Tenemos que comprender que un animal geronte es más susceptible
de sufrir cambios
conductuales y no es para menos; el ya no escucha, ni ve, ni
puede hacer las mismas cosas que antes e incluso ha dejado de comer
lo que más le gusta.
Anestesia
y fármacos:
Al irse deteriorando o degenerando el organismo de los animales
gerontes, estos se vuelven más susceptibles a algunos fármacos.
Es importante considerar que cuando nuestra mascota tiene problemas
en su corazón los riesgos por una anestesia son mayores.
Los riñones y el hígado también se degeneran
y es por esto que no se puede dar o administrar muchos medicamentos
o medicinas, ya que algunas suelen dañar al hígado
o riñones.
7 Reglas de oro para darle una mejor calidad
de vida a una mascota geronte:
- Cuando poseemos una mascota geronte es importante acudir con
el médico veterinario para que este revise la salud de
la misma a fin de detectar cualquier cambio y poder tratarse a
tiempo.
- La atención es un factor importante, nunca debe ignorarse
a una animal de edad avanzada.
- Se deben realizar chequeos completos (visita al veterinario
para: consulta en general y análisis de laboratorio) cada
6-8 meses obligatorios a fin de detectar cualquier enfermedad
a tiempo.
- Es importante dar un alimento
adecuado a la edad, afortunadamente en el mercado ya existen
alimentos específicos para animales gerontes.

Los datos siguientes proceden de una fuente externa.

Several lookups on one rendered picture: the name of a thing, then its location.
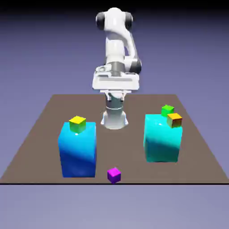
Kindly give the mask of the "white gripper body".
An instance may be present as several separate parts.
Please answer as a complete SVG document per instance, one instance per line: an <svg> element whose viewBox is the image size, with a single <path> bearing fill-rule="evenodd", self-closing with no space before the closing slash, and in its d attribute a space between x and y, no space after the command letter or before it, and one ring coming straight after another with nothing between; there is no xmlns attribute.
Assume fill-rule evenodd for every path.
<svg viewBox="0 0 229 229"><path fill-rule="evenodd" d="M112 76L111 72L95 72L92 88L95 90L136 91L140 88L139 75L121 72Z"/></svg>

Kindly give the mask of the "small yellow cube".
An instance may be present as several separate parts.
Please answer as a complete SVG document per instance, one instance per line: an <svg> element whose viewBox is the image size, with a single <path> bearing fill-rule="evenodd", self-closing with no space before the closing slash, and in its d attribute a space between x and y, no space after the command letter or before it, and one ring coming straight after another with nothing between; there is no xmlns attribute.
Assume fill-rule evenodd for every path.
<svg viewBox="0 0 229 229"><path fill-rule="evenodd" d="M81 133L86 129L86 118L75 116L69 120L70 130L74 133Z"/></svg>

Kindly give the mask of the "small green cube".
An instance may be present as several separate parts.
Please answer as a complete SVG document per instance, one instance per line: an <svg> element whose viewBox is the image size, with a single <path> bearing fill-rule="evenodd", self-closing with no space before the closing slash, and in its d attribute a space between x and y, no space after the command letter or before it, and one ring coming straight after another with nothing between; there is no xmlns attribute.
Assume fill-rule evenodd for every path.
<svg viewBox="0 0 229 229"><path fill-rule="evenodd" d="M174 107L173 106L170 106L170 105L164 105L162 108L161 108L161 115L163 117L167 117L168 114L172 114L174 113Z"/></svg>

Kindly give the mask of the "small orange cube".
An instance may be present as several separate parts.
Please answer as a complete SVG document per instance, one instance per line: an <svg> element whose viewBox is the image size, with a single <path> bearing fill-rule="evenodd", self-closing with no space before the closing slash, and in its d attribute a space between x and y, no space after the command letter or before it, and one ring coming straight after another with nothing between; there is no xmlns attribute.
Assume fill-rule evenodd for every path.
<svg viewBox="0 0 229 229"><path fill-rule="evenodd" d="M171 128L181 127L182 126L182 116L178 113L171 113L167 115L167 124Z"/></svg>

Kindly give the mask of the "small purple cube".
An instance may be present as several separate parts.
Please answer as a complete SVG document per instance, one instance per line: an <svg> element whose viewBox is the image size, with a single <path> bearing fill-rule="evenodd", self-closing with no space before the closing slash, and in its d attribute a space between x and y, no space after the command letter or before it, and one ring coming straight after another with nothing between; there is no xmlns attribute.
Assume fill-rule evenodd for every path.
<svg viewBox="0 0 229 229"><path fill-rule="evenodd" d="M111 183L117 183L121 180L121 172L118 168L114 167L107 171L107 179Z"/></svg>

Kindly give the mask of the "large cyan box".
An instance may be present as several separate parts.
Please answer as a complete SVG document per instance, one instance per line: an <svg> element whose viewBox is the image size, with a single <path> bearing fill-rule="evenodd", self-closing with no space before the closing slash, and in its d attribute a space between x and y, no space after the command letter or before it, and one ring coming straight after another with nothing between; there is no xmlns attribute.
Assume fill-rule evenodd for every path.
<svg viewBox="0 0 229 229"><path fill-rule="evenodd" d="M147 162L177 162L183 128L171 128L161 114L146 114L143 147Z"/></svg>

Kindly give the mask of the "large blue box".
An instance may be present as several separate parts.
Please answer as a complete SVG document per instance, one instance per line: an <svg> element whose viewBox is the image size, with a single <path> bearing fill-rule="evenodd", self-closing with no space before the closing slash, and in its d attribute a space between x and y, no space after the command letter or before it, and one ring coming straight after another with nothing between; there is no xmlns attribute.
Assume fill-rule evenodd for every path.
<svg viewBox="0 0 229 229"><path fill-rule="evenodd" d="M97 163L96 123L87 122L86 129L76 134L65 122L58 137L62 176L64 178L94 178Z"/></svg>

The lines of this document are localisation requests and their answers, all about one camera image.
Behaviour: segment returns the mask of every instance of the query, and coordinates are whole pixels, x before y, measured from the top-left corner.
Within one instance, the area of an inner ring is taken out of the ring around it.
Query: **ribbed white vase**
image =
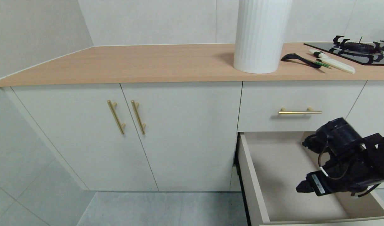
[[[247,73],[277,70],[292,0],[239,0],[234,68]]]

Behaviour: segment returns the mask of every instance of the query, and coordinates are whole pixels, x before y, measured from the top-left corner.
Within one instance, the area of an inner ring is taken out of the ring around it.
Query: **wall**
[[[79,0],[96,46],[235,42],[238,0]],[[384,0],[294,0],[285,41],[384,39]]]
[[[74,0],[0,0],[0,78],[92,46]],[[76,225],[81,190],[0,89],[0,226]]]

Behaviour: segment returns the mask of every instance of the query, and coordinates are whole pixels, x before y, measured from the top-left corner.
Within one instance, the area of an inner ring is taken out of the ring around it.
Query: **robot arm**
[[[297,192],[315,192],[324,196],[336,192],[364,192],[365,196],[384,182],[384,137],[376,133],[362,138],[347,121],[338,118],[320,127],[308,136],[303,146],[318,153],[321,170],[310,172],[297,187]],[[321,165],[324,153],[330,155]]]

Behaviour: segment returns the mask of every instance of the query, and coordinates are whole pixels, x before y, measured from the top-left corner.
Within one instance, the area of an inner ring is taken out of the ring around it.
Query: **gold handle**
[[[278,112],[280,115],[319,115],[321,110],[313,110],[311,107],[308,107],[306,111],[286,111],[285,108],[281,108]]]
[[[112,103],[110,100],[107,100],[107,103],[108,103],[108,106],[110,106],[112,115],[114,116],[114,119],[115,119],[115,121],[116,121],[116,123],[117,123],[117,125],[119,127],[119,131],[121,132],[122,135],[125,134],[123,132],[123,128],[125,127],[125,123],[121,124],[119,122],[118,116],[116,115],[116,112],[114,110],[114,107],[116,107],[116,105],[117,105],[116,102]]]
[[[140,119],[140,115],[138,111],[139,103],[135,102],[134,100],[131,100],[130,102],[132,103],[133,110],[135,111],[136,119],[139,122],[140,130],[142,131],[142,134],[145,135],[146,132],[144,132],[144,128],[146,127],[146,123],[142,124],[142,120]]]

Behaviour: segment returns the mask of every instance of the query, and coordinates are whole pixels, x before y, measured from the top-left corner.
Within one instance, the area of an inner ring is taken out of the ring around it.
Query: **open drawer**
[[[376,193],[316,196],[297,193],[317,155],[301,146],[304,132],[248,132],[238,136],[238,163],[252,226],[384,226],[384,203]]]

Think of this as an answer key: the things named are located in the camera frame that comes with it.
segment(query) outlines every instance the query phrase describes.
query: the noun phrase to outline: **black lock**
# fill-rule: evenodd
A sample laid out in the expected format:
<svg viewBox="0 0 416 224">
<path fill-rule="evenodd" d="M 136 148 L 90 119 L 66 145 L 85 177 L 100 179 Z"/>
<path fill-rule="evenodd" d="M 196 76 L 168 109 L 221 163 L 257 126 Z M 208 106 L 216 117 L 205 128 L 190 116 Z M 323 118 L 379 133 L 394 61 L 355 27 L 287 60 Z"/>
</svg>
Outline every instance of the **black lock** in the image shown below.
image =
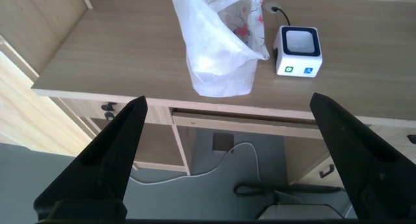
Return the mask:
<svg viewBox="0 0 416 224">
<path fill-rule="evenodd" d="M 112 112 L 106 112 L 105 114 L 104 114 L 104 116 L 105 116 L 105 119 L 107 119 L 107 120 L 113 120 L 114 119 L 114 114 L 112 113 Z"/>
<path fill-rule="evenodd" d="M 114 111 L 113 105 L 117 105 L 117 103 L 107 103 L 101 106 L 101 109 L 104 111 Z"/>
</svg>

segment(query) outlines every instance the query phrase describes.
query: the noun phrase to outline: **desk surface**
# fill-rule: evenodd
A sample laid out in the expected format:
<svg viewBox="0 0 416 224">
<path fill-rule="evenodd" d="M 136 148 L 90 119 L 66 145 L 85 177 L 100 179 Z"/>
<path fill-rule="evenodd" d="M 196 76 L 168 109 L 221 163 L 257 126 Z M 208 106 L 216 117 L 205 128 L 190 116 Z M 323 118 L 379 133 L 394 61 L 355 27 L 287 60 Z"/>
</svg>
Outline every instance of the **desk surface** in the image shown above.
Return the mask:
<svg viewBox="0 0 416 224">
<path fill-rule="evenodd" d="M 260 61 L 251 94 L 201 97 L 192 88 L 171 0 L 102 0 L 83 16 L 33 88 L 49 96 L 145 95 L 155 103 L 171 100 L 173 107 L 210 105 L 306 119 L 313 118 L 309 102 L 319 92 L 357 116 L 406 119 L 416 126 L 416 4 L 268 1 L 279 2 L 293 25 L 318 28 L 324 63 L 316 78 L 277 76 L 269 59 Z M 263 16 L 271 52 L 279 25 L 274 15 Z"/>
</svg>

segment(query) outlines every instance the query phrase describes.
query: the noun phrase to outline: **white box device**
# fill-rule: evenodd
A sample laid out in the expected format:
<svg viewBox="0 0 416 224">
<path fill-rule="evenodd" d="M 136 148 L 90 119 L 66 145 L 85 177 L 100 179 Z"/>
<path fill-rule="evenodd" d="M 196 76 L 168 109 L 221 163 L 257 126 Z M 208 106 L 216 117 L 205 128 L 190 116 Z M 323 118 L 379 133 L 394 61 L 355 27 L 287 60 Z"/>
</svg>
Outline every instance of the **white box device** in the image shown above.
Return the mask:
<svg viewBox="0 0 416 224">
<path fill-rule="evenodd" d="M 278 75 L 317 76 L 322 53 L 316 28 L 281 26 L 273 50 Z"/>
</svg>

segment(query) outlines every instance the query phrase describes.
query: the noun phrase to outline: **blue icon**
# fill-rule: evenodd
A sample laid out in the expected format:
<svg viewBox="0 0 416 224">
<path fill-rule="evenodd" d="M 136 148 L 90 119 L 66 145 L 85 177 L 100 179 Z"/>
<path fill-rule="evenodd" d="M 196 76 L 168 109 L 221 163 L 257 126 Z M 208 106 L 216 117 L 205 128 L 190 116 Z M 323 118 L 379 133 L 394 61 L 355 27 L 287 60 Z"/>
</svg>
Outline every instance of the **blue icon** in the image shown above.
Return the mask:
<svg viewBox="0 0 416 224">
<path fill-rule="evenodd" d="M 310 74 L 310 73 L 312 73 L 312 71 L 313 71 L 313 68 L 305 68 L 304 73 L 305 74 Z"/>
</svg>

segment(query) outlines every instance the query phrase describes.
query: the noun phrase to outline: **desk drawer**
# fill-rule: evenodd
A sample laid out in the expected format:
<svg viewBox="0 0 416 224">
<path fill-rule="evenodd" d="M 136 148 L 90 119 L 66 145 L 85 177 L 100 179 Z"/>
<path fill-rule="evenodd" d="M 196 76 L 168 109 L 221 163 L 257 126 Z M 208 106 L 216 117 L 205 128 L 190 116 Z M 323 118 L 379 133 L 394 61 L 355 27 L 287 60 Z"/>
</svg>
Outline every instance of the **desk drawer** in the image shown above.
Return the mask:
<svg viewBox="0 0 416 224">
<path fill-rule="evenodd" d="M 68 105 L 68 107 L 79 117 L 84 118 L 96 118 L 105 119 L 105 113 L 101 109 L 102 105 L 106 105 L 109 102 L 105 101 L 91 101 L 82 99 L 64 99 L 62 101 Z M 111 111 L 114 115 L 117 115 L 127 103 L 117 103 L 113 105 L 114 111 Z M 146 116 L 146 123 L 156 123 L 163 125 L 172 124 L 172 114 L 168 107 L 164 106 L 148 106 L 148 114 Z"/>
<path fill-rule="evenodd" d="M 287 123 L 272 119 L 265 120 L 260 119 L 261 117 L 258 116 L 259 119 L 256 119 L 256 116 L 234 118 L 210 113 L 192 114 L 184 112 L 174 112 L 172 115 L 174 124 L 184 127 L 322 139 L 322 135 L 316 125 Z"/>
</svg>

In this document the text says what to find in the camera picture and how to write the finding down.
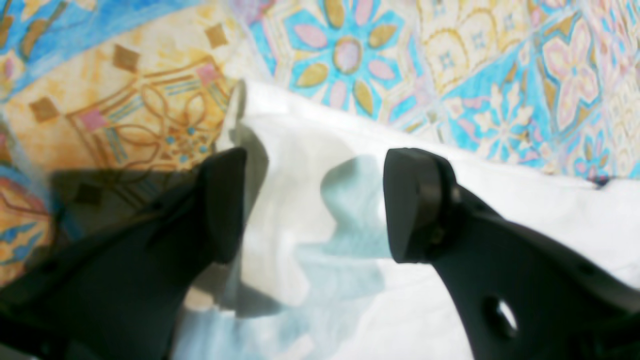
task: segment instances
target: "white fabric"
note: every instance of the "white fabric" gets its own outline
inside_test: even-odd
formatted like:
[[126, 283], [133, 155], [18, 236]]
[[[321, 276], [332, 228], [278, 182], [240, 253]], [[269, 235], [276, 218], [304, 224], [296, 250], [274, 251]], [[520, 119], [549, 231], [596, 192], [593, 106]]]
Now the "white fabric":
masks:
[[[596, 190], [489, 163], [260, 83], [236, 88], [217, 146], [250, 154], [239, 278], [227, 281], [224, 311], [187, 301], [176, 359], [472, 359], [433, 268], [390, 259], [381, 177], [394, 147], [447, 158], [458, 182], [505, 218], [640, 286], [638, 182]], [[239, 281], [279, 306], [243, 318], [252, 300]]]

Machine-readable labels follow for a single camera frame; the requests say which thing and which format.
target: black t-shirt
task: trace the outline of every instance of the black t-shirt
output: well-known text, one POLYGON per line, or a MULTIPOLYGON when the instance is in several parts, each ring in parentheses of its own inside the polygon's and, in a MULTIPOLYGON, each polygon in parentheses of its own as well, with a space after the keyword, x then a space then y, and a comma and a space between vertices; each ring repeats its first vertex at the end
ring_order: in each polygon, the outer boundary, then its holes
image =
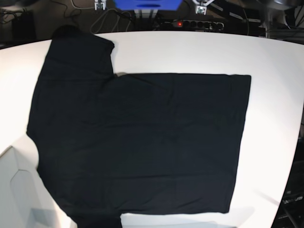
POLYGON ((227 213, 251 77, 116 77, 113 48, 82 33, 52 41, 27 131, 51 196, 80 228, 121 227, 127 212, 227 213))

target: table
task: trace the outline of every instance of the table
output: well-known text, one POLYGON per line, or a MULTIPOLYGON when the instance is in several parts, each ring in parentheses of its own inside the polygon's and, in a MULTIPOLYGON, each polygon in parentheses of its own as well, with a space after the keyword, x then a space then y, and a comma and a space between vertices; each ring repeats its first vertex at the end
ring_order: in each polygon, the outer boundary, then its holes
MULTIPOLYGON (((122 215, 123 225, 206 222, 205 227, 217 227, 216 224, 221 228, 271 227, 300 129, 304 46, 200 32, 127 32, 98 36, 115 44, 111 58, 116 73, 252 76, 230 212, 170 216, 126 214, 122 215)), ((0 151, 14 145, 19 137, 26 138, 31 99, 49 45, 48 40, 0 50, 0 151)), ((26 156, 37 165, 37 151, 26 156)))

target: t-shirt
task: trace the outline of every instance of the t-shirt
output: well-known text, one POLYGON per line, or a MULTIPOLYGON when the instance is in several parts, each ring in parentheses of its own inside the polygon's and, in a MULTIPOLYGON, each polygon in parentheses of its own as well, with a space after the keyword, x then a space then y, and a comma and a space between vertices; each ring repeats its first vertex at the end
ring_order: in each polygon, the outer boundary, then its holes
POLYGON ((51 43, 27 130, 51 196, 79 228, 119 228, 127 212, 227 213, 251 76, 117 77, 113 48, 76 32, 51 43))

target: white object
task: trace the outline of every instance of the white object
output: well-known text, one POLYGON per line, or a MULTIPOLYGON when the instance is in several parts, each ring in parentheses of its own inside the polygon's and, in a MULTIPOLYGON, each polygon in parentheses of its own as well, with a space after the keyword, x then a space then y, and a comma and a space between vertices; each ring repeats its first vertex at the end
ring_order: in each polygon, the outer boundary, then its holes
MULTIPOLYGON (((179 227, 176 224, 193 223, 186 225, 191 228, 200 223, 200 228, 270 228, 285 189, 300 129, 304 102, 304 46, 264 38, 198 32, 128 32, 99 36, 115 43, 111 55, 115 73, 252 76, 230 212, 167 216, 126 214, 122 215, 123 226, 171 225, 172 228, 179 227)), ((42 208, 50 208, 49 203, 43 201, 47 201, 49 195, 41 188, 41 181, 33 169, 38 163, 35 145, 24 136, 34 87, 49 45, 50 41, 42 41, 0 50, 0 151, 12 144, 15 153, 29 162, 28 167, 22 169, 32 173, 39 199, 30 195, 28 198, 33 200, 23 202, 22 198, 13 197, 19 193, 15 190, 21 186, 18 180, 28 180, 24 173, 12 182, 13 187, 2 187, 0 196, 10 197, 0 198, 0 227, 9 227, 7 224, 14 218, 22 224, 24 213, 30 211, 25 207, 38 207, 40 203, 42 208)), ((8 184, 12 173, 18 170, 15 165, 14 171, 9 172, 12 166, 8 161, 1 162, 5 156, 0 158, 1 184, 8 184)), ((32 188, 26 189, 26 192, 32 192, 32 188)), ((70 228, 68 218, 54 205, 52 210, 56 209, 58 227, 70 228)), ((26 227, 20 224, 14 227, 26 227)))

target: blue object
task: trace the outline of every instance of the blue object
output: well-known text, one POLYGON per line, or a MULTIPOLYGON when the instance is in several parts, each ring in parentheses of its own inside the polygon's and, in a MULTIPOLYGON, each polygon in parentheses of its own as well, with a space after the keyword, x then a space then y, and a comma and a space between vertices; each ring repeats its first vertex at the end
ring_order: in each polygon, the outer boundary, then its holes
POLYGON ((121 10, 177 10, 183 0, 114 0, 121 10))

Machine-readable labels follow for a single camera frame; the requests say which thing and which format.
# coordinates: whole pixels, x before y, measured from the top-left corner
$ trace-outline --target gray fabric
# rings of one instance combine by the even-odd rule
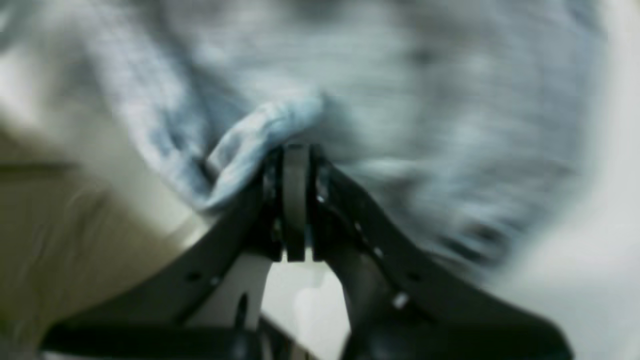
[[[580,171],[594,1],[85,0],[75,13],[111,109],[199,211],[297,135],[471,276]]]

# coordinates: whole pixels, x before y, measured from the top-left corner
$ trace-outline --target black plastic bracket
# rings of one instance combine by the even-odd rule
[[[127,293],[54,326],[46,351],[128,359],[269,359],[257,331],[270,264],[311,247],[342,283],[343,360],[568,360],[552,323],[423,254],[318,146],[273,151],[216,226]]]

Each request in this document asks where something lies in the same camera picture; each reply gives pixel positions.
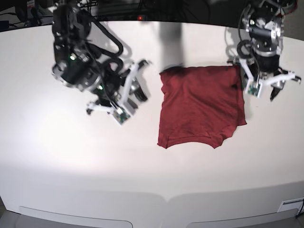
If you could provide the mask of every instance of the white table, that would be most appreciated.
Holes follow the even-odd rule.
[[[195,142],[165,150],[156,144],[159,72],[181,63],[225,65],[227,53],[236,53],[237,31],[135,21],[108,26],[131,47],[125,59],[153,62],[142,77],[149,101],[123,126],[105,113],[87,116],[94,97],[52,77],[50,26],[0,33],[0,195],[8,210],[184,228],[275,213],[282,200],[304,196],[303,85],[288,82],[272,103],[271,88],[261,99],[244,96],[248,124],[215,150]],[[95,27],[90,38],[105,46]],[[304,77],[304,42],[284,38],[284,45],[281,66]]]

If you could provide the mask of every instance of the white tabletop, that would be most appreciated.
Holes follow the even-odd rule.
[[[124,59],[152,61],[142,76],[149,101],[123,126],[105,113],[87,116],[94,96],[52,77],[50,26],[0,33],[0,195],[9,210],[177,228],[274,213],[282,200],[304,195],[303,85],[287,82],[272,103],[271,88],[260,99],[245,95],[247,125],[215,150],[196,142],[165,150],[157,145],[159,73],[180,64],[226,65],[237,31],[135,21],[108,26],[125,43]],[[114,48],[96,28],[90,39]],[[304,77],[303,53],[304,42],[284,38],[281,67]]]

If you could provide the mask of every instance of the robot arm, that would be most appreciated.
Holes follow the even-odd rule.
[[[280,68],[279,59],[283,51],[284,17],[297,7],[297,0],[252,0],[243,10],[239,21],[240,43],[237,46],[239,63],[248,78],[246,93],[260,97],[264,86],[272,86],[272,101],[286,81],[301,82],[294,72]],[[240,26],[244,25],[250,40],[243,40]]]
[[[77,0],[61,0],[53,7],[52,31],[56,62],[53,75],[67,87],[77,88],[81,92],[89,91],[98,97],[95,102],[87,105],[88,114],[94,110],[106,111],[122,124],[135,113],[136,105],[129,99],[131,94],[135,94],[142,102],[147,100],[136,75],[148,63],[143,60],[121,72],[124,67],[119,58],[124,51],[122,43],[91,14],[81,9],[82,4]],[[102,49],[86,39],[92,23],[118,46],[116,53]],[[102,55],[109,58],[101,63],[97,59]]]

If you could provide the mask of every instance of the red t-shirt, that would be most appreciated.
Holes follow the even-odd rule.
[[[239,67],[174,67],[161,79],[159,146],[201,142],[216,148],[246,124]]]

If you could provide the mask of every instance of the red cloth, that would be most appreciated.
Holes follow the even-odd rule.
[[[217,148],[246,124],[239,67],[175,67],[161,79],[159,146],[201,142]]]

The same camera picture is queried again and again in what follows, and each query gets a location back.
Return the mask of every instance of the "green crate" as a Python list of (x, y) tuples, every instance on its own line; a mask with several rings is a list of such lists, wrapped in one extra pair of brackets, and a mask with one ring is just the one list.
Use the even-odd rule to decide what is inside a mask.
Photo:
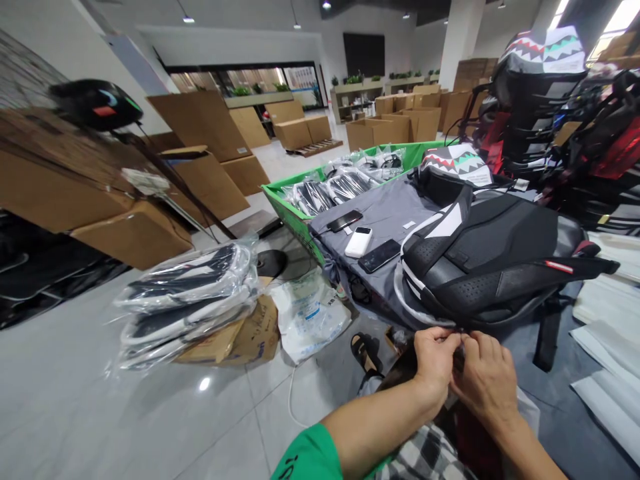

- En caso de que nuestra mascota sufra de alguna enfermedad específica
en algún órgano o sistema se debe dar alimento de
prescripción (dietas especiales para problemas especiales).
- Evitar si se puede la introducción
de otra mascota y en caso de haberlo hecho ya, no consentir
demasiado a ninguno de los dos.
- Nunca se debe prescribir sin asesoría de un Médico
Veterinario ningún medicamento.
ESOS VIEJITOS...
Un animal geronte nunca debe ser considerado un estorbo, sé
que en algunos casos se vuelven testarudos y necios, que para nosotros
los propietarios cambian los manejos y cuidados que se deben dar
a una mascota de edad avanzada, pero no es justificación
para abandonarlos ni maltratarlos o incluso decidir que lo mejor
sería dormirlos para siempre al convertirse en un estorbo.
Quisiera compartir con ustedes algo: Tengo un perro de 71 años
humanos, 11 años perrunos, es un animal geronte y si, ha
tenido cambios de conducta, es más gruñón y
exigente y no por eso he sufrido, al contrario. He descubierto que
es fácil convivir con un animal geronte.
Los perros gerontes son tiernos y necesitan sentirse apoyados y
queridos para tener un buen motivo para seguir adelante, es algo
que admiro de los animales, sus ganas de vivir y salir adelante
son dignos de admiración y éxito.
Dedicado a Dutch, Rocke y a todos aquellos viejitos.